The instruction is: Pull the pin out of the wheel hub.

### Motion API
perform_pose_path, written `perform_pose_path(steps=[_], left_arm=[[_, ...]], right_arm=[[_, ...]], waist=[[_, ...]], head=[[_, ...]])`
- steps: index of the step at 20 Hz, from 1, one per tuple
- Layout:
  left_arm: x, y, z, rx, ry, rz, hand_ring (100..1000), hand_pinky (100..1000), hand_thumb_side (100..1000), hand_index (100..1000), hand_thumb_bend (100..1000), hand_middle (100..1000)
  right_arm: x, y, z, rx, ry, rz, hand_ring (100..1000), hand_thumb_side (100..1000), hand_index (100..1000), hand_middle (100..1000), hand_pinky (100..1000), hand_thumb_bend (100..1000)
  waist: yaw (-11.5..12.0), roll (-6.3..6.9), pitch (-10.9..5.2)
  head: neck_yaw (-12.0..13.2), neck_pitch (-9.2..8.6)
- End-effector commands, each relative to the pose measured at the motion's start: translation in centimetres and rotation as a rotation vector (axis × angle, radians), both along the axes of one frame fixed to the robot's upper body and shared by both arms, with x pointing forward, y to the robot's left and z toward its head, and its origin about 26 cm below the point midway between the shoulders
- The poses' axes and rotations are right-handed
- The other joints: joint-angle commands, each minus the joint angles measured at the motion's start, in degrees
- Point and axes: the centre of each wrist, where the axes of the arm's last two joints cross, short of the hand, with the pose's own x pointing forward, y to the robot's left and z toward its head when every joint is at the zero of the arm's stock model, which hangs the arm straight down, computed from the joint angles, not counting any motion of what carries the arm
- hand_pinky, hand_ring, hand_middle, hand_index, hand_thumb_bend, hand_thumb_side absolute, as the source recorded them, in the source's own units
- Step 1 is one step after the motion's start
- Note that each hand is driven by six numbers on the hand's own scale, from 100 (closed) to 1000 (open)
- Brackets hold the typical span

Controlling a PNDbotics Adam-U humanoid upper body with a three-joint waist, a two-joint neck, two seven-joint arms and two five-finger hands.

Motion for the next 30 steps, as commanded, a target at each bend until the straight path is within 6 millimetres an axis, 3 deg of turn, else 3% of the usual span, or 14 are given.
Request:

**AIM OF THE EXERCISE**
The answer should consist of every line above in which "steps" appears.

**TASK RESULT**
perform_pose_path, written `perform_pose_path(steps=[_], left_arm=[[_, ...]], right_arm=[[_, ...]], waist=[[_, ...]], head=[[_, ...]])`
- steps: index of the step at 20 Hz, from 1, one per tuple
Motion for the next 30 steps, as commanded, a target at each bend until the straight path is within 6 millimetres an axis, 3 deg of turn, else 3% of the usual span, or 14 are given.

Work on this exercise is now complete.